● **Task brief**:
From the entries below, transcribe exactly the lines between the line holding "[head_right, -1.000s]" and the line holding "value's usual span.", inclusive; skip all other lines.
─── Data in this exercise
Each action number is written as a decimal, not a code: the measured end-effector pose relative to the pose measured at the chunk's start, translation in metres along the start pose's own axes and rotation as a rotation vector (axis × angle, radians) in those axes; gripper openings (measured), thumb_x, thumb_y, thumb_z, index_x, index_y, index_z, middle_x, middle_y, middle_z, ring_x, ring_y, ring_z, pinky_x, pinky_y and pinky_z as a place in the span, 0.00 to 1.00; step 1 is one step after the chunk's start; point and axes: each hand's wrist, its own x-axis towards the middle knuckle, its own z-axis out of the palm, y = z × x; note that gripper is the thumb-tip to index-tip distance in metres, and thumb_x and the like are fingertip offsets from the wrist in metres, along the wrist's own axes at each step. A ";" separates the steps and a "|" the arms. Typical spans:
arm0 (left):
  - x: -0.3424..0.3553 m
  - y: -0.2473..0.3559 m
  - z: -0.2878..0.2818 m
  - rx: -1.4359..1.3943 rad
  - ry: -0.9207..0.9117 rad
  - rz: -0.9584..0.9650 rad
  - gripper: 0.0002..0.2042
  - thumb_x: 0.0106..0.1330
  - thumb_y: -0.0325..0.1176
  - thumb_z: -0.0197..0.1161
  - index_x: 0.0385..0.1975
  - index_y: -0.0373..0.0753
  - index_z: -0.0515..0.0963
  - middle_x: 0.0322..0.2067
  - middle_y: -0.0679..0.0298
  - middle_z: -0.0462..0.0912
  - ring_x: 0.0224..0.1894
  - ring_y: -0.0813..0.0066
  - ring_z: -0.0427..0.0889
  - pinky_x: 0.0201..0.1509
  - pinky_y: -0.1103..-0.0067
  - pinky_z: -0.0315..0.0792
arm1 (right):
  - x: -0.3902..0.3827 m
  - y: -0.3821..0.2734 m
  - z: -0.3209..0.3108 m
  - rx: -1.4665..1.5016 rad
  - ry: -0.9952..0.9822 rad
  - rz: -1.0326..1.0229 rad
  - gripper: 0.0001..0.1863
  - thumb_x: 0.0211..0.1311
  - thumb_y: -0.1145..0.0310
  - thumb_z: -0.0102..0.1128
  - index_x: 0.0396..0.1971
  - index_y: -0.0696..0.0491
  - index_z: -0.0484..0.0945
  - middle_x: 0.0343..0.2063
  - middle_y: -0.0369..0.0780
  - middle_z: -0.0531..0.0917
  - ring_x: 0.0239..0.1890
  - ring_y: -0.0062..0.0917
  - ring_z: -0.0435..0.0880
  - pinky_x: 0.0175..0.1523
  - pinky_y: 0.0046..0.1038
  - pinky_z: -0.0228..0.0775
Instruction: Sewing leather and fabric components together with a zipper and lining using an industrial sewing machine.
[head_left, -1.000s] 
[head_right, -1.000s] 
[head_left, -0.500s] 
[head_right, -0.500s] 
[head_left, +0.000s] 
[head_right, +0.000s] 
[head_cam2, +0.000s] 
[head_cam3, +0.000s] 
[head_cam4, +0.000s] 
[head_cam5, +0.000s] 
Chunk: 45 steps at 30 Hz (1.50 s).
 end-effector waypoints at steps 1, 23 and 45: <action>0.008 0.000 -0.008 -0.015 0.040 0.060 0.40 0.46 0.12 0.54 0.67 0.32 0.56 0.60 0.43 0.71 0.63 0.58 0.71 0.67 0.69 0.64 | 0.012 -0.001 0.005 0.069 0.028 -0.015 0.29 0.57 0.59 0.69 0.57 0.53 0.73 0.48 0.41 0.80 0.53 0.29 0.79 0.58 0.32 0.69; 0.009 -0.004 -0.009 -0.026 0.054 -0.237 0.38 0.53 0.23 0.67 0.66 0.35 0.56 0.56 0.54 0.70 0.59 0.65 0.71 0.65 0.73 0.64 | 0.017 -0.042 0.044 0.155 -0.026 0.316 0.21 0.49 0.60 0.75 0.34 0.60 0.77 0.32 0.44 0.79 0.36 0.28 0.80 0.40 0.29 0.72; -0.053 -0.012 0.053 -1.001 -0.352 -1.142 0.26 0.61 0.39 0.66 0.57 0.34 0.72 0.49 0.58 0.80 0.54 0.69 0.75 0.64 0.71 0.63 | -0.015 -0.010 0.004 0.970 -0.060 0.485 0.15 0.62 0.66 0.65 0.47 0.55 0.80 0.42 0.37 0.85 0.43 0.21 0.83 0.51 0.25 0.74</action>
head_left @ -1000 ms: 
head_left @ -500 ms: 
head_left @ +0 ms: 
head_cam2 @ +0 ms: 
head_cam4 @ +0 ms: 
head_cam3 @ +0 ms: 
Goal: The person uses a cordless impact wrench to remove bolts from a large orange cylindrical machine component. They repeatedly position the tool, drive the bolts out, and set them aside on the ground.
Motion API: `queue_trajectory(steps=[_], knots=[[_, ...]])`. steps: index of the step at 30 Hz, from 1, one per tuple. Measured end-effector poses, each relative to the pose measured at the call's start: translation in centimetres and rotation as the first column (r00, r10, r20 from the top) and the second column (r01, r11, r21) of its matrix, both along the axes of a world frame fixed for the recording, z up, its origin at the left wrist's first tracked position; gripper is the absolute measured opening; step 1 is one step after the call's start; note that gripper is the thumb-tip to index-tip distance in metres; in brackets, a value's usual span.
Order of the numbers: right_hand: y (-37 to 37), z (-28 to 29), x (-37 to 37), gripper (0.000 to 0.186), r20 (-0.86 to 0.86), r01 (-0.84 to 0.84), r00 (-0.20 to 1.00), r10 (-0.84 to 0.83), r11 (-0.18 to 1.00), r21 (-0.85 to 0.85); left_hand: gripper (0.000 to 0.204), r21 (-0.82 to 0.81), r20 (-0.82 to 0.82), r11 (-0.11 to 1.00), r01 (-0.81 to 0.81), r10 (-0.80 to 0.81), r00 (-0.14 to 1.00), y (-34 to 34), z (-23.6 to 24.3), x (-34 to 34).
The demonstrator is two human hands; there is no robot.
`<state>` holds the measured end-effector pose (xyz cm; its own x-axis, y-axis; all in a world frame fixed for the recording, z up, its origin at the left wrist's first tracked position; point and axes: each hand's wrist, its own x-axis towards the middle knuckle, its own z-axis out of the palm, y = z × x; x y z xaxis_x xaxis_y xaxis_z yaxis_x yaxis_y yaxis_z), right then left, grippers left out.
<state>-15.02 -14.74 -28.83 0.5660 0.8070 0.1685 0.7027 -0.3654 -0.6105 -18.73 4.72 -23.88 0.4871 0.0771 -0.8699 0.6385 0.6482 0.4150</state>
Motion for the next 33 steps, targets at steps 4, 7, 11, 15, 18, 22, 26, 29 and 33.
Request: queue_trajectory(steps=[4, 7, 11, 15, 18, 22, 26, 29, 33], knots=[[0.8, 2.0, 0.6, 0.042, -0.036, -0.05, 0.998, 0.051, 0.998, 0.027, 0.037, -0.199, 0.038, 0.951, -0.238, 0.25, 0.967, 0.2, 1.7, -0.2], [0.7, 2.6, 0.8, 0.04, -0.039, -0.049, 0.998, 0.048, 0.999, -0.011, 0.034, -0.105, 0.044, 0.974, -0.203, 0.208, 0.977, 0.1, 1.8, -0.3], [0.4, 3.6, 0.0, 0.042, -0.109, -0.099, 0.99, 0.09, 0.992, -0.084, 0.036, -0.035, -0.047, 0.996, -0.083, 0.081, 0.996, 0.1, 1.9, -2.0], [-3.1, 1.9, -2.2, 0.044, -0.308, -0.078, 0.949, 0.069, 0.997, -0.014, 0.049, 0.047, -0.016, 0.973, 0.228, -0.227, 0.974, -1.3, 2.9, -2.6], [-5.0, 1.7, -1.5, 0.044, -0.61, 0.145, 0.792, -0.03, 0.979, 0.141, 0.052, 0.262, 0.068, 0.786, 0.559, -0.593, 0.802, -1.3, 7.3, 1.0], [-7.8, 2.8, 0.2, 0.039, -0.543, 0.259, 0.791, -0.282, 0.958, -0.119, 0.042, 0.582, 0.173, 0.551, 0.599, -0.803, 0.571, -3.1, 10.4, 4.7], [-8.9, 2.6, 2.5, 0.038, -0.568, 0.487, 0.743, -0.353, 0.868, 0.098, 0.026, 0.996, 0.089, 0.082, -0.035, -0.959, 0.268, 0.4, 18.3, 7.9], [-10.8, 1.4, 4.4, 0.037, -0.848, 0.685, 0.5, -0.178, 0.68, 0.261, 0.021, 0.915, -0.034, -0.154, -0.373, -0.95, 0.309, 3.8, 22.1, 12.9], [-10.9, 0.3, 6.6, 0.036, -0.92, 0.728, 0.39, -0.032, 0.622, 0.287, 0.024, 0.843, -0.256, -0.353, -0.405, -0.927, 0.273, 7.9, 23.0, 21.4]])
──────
● **Output for this exercise**:
[head_right, -1.000s] 
[head_left, -0.500s] 
[head_right, -0.500s] 
[head_left, +0.000s] 
[head_right, +0.000s] 
[head_cam2, +0.000s] 
[head_cam3, +0.000s] 
[head_cam4, +0.000s] 
[head_cam5, +0.000s] 
Chunk: 45 steps at 30 Hz (1.50 s).
 end-effector waypoints at steps 1, 23 and 45: <action>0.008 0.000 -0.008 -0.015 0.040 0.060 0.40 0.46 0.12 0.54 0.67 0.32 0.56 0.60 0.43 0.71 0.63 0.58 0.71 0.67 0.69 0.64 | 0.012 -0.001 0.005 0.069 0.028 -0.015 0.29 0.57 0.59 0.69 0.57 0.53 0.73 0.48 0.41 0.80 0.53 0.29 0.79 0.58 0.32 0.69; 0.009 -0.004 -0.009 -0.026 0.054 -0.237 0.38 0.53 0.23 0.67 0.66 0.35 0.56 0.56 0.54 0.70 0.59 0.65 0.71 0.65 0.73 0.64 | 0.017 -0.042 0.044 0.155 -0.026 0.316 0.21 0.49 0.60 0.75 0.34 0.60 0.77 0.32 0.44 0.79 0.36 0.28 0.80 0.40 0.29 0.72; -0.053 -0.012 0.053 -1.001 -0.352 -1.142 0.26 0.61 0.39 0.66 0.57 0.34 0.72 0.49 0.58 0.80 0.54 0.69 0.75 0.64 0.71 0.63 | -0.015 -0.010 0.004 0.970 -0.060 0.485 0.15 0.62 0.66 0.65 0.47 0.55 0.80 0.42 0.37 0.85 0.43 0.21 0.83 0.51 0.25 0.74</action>
head_left @ -1000 ms: 
head_left @ -500 ms: 
head_left @ +0 ms: 
head_cam2 @ +0 ms: 
head_cam4 @ +0 ms: 
head_cam3 @ +0 ms: 
Goal: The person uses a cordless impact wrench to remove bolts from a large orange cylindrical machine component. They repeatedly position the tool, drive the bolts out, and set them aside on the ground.
Motion API: `queue_trajectory(steps=[_], knots=[[_, ...]])`. steps: index of the step at 30 Hz, from 1, one per tuple. Measured end-effector poses, each relative to the pose measured at the call's start: translation in centimetres and rotation as the first column (r00, r10, r20 from the top) and the second column (r01, r11, r21) of its matrix, both along the axes of a world frame fixed for the recording, z up, its origin at the left wrist's first tracked position; gripper is the absolute measured opening; step 1 is one step after the call's start; note that gripper is the thumb-tip to index-tip distance in metres; in brackets, a value's usual span.

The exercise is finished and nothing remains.